Sandra Chiang denies reaching into Shannon Rechter’s sport utility vehicle and slapping her in the face afterRechter cut in line while other parents were waiting and chatting outside the school. Chiang could be fined up to $500 if convicted.
The incident ignited a yearlong feud that has included the assault charge, a counterclaim of vandalism, allegations of harassment and the removal of Rechter’s two children from the school.
The two stay-at-home mothers had never met before Dec. 13, 2003, when Chiang left her car idling as the carpool line moved forward, and Rechter, 38, wedged into the space ahead of her.
“She immediately began yelling at me for cutting in line, and the more I tried to explain the madder she became,” Rech-ter said.
“At that point, she reached in, struck me across the face and quickly ran back to her car as if nothing happened.”
Chiang contends that her SUV was “keyed” by Rechter several weeks later. The hood and a door were scraped, causing an estimated $1,600 in damage, she says.
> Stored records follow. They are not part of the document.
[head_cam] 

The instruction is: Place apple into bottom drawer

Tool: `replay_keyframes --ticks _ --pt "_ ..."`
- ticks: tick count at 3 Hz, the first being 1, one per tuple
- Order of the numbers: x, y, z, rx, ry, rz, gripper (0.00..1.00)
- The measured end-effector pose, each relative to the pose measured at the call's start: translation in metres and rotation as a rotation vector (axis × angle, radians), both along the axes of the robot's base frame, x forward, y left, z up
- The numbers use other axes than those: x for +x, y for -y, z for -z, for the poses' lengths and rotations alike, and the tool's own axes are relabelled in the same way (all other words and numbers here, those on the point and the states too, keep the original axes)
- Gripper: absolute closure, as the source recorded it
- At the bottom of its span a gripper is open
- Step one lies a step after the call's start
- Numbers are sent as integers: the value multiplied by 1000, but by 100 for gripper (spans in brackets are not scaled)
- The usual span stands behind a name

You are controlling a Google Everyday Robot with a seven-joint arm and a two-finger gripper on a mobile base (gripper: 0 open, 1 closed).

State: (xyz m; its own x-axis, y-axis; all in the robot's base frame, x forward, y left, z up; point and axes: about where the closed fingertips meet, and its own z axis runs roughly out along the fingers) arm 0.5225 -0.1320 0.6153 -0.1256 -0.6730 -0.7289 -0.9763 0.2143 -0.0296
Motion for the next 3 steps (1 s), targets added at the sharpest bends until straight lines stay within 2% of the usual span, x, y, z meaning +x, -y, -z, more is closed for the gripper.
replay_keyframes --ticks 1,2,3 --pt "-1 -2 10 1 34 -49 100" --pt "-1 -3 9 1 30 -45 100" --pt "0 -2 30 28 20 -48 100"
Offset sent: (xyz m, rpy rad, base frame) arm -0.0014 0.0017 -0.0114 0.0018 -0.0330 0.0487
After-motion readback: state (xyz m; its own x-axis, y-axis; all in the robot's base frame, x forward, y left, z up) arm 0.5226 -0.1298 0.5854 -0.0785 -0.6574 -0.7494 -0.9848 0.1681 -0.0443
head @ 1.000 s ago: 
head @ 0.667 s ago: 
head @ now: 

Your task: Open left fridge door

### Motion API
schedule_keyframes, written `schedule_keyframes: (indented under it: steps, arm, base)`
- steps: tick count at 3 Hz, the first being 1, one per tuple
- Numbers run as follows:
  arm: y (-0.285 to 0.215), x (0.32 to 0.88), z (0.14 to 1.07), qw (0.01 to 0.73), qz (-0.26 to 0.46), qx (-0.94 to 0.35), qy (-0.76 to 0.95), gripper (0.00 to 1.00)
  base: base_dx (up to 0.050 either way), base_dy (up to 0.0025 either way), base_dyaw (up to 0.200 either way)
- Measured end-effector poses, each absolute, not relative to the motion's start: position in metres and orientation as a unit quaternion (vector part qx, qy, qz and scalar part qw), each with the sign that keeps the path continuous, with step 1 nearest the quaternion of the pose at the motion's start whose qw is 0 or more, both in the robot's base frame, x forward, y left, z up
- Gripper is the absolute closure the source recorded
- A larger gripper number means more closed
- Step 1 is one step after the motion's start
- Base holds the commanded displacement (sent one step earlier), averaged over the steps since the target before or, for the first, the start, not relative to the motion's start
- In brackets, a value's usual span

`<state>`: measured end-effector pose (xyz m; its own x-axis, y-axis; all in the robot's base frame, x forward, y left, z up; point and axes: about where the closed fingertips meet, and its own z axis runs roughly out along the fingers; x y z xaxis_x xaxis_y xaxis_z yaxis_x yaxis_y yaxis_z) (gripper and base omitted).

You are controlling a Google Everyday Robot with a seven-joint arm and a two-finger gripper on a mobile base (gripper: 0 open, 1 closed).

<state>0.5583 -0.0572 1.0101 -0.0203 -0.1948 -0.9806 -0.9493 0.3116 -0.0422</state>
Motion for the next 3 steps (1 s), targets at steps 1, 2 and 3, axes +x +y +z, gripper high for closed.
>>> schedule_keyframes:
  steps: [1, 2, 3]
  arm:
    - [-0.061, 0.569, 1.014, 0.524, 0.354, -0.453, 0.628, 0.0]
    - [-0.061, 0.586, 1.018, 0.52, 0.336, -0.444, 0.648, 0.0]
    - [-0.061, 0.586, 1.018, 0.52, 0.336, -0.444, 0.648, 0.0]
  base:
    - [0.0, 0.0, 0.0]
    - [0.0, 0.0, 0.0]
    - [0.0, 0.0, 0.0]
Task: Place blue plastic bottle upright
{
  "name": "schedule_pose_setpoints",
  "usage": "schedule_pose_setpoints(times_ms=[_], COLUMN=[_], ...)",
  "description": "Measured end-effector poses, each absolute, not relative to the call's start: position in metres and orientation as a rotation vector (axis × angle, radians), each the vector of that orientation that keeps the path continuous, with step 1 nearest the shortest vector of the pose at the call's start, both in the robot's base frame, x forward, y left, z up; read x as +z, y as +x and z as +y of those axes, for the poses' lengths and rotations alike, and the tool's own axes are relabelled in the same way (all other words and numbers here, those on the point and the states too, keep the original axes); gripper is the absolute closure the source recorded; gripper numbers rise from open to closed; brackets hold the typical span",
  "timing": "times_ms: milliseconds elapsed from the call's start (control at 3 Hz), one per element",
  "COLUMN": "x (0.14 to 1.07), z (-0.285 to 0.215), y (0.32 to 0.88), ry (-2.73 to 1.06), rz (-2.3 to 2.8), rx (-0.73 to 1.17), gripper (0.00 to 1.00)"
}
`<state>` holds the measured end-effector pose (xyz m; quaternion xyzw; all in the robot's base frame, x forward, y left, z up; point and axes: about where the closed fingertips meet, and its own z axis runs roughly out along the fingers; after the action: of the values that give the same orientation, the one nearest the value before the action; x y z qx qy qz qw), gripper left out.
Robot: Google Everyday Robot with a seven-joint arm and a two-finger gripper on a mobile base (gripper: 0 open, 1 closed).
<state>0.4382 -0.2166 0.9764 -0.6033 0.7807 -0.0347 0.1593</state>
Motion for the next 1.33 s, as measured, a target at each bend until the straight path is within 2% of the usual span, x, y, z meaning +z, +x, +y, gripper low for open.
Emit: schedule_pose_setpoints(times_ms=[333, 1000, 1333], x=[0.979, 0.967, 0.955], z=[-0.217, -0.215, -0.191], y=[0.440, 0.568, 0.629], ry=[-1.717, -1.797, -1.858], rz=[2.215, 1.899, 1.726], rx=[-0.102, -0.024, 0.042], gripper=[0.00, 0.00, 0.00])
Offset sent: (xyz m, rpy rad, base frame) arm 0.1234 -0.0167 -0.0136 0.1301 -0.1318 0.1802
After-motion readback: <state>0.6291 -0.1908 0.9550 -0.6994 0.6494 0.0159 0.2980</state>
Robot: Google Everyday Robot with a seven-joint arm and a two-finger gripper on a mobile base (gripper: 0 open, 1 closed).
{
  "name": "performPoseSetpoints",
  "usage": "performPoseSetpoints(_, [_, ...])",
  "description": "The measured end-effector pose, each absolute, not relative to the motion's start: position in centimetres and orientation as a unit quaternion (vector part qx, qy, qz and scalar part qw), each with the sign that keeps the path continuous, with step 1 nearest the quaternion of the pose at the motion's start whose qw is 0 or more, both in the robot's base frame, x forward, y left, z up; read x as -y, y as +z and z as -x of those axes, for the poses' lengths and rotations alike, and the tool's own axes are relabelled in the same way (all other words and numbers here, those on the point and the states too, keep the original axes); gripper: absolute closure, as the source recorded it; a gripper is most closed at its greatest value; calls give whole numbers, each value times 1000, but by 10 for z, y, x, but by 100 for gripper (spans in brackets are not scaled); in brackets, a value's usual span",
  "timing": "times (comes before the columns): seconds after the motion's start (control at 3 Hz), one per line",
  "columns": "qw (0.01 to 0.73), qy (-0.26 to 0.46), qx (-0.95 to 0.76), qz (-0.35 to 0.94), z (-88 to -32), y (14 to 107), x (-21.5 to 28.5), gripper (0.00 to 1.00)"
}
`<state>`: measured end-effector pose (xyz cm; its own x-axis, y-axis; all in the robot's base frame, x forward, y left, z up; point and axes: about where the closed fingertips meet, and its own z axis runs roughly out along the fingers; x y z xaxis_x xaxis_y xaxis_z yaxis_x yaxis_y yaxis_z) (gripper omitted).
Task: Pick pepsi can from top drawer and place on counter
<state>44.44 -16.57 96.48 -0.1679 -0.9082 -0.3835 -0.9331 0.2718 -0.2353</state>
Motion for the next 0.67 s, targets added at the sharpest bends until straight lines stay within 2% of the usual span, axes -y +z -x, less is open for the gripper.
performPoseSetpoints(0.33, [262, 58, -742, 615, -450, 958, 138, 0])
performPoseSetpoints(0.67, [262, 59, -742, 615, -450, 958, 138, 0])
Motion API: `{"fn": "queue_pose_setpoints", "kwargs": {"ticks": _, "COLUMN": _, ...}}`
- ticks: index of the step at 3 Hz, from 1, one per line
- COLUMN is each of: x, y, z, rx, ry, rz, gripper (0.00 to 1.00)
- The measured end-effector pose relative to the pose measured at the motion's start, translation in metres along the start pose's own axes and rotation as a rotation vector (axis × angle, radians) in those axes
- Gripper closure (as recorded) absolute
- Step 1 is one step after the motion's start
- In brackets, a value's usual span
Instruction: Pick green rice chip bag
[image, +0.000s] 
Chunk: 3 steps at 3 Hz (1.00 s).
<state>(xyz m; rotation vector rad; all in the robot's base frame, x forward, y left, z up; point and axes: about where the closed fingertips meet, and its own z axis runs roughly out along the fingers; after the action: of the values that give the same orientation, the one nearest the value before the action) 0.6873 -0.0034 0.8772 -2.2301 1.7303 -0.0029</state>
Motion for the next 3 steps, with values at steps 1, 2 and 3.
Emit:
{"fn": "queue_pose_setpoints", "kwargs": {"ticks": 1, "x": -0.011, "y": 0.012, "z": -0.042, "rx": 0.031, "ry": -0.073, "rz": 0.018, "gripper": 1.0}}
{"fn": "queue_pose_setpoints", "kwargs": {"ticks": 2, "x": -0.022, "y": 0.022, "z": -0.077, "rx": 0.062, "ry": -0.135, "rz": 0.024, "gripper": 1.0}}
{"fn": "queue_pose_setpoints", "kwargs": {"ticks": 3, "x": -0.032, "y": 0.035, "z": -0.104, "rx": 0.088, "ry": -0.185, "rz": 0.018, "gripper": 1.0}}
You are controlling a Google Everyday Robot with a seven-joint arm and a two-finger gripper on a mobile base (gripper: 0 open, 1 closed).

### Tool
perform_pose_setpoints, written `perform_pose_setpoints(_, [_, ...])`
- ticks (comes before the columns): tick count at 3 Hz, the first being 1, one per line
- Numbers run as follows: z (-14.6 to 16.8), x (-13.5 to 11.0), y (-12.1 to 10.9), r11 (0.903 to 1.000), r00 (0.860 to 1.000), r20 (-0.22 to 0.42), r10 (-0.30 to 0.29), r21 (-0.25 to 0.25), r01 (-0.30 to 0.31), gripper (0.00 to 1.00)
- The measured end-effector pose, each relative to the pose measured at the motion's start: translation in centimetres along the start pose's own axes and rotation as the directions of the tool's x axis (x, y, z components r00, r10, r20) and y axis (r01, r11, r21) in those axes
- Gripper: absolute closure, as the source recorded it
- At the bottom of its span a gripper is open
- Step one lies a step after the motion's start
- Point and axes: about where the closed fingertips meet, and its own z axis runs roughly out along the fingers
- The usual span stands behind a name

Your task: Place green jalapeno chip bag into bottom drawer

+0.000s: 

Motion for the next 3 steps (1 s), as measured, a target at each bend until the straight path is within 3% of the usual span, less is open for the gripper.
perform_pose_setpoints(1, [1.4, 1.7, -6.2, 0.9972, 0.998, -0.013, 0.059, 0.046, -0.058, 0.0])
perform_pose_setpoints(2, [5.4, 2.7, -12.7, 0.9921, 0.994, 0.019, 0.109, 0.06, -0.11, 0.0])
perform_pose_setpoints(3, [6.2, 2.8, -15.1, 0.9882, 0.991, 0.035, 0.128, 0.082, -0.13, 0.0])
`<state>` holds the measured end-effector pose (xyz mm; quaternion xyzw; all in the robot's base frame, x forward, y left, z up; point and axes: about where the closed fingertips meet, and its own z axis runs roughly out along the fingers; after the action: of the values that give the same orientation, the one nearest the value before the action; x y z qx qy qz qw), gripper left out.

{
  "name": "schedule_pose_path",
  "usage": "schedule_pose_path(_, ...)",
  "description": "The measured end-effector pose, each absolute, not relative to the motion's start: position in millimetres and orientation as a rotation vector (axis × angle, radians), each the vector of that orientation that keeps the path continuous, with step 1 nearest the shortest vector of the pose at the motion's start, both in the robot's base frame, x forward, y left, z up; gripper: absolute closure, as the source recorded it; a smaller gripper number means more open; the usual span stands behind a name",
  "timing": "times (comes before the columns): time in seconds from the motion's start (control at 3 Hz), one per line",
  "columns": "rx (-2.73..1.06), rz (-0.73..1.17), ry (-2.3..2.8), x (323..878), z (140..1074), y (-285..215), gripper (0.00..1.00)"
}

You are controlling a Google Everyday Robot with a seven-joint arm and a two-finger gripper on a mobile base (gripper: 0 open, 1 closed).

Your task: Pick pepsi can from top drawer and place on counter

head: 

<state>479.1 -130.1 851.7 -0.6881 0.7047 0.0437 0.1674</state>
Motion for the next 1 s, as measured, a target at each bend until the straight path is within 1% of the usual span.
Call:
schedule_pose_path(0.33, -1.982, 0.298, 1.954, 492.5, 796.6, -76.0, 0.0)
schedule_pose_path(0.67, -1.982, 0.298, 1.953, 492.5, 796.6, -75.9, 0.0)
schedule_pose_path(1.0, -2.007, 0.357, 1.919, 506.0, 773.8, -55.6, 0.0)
For some reason, the case is not high on the radar screen of the Harris County District Attorney’s Office:

Rechter says school officials and law enforcement authorities didn’t take her seriously when she first reported the incident.
It took numerous calls to police and the city prosecutor’s office to get the case scheduled for trial, she says.

My wife’s question: If I was defending this case, would I try to strike for cause anyone on the jury panel who regularly has to sit in a car line?
My answer: Only if they don’t cut in line. ;^)

Benihana killer shrimp

This New York Law Journal article reports on the wrongful death case against Benihana that grew out of a customer’s reaction to a chef’s playful toss of a shrimp:

A piece of grilled shrimp flung playfully by a Japanese hibachi chef toward a tableside diner is being blamed for causing the man’s death.
Making a proximate-cause argument, the lawyer for the deceased man’s estate has alleged that the man’s reflexive response — to duck away from the flying food — caused a neck injury that required surgery.
Complications from that first operation necessitated a second procedure. Five months later, [the customer] was dead of an illness that his family claims was proximately caused by the injury.

What a way to go.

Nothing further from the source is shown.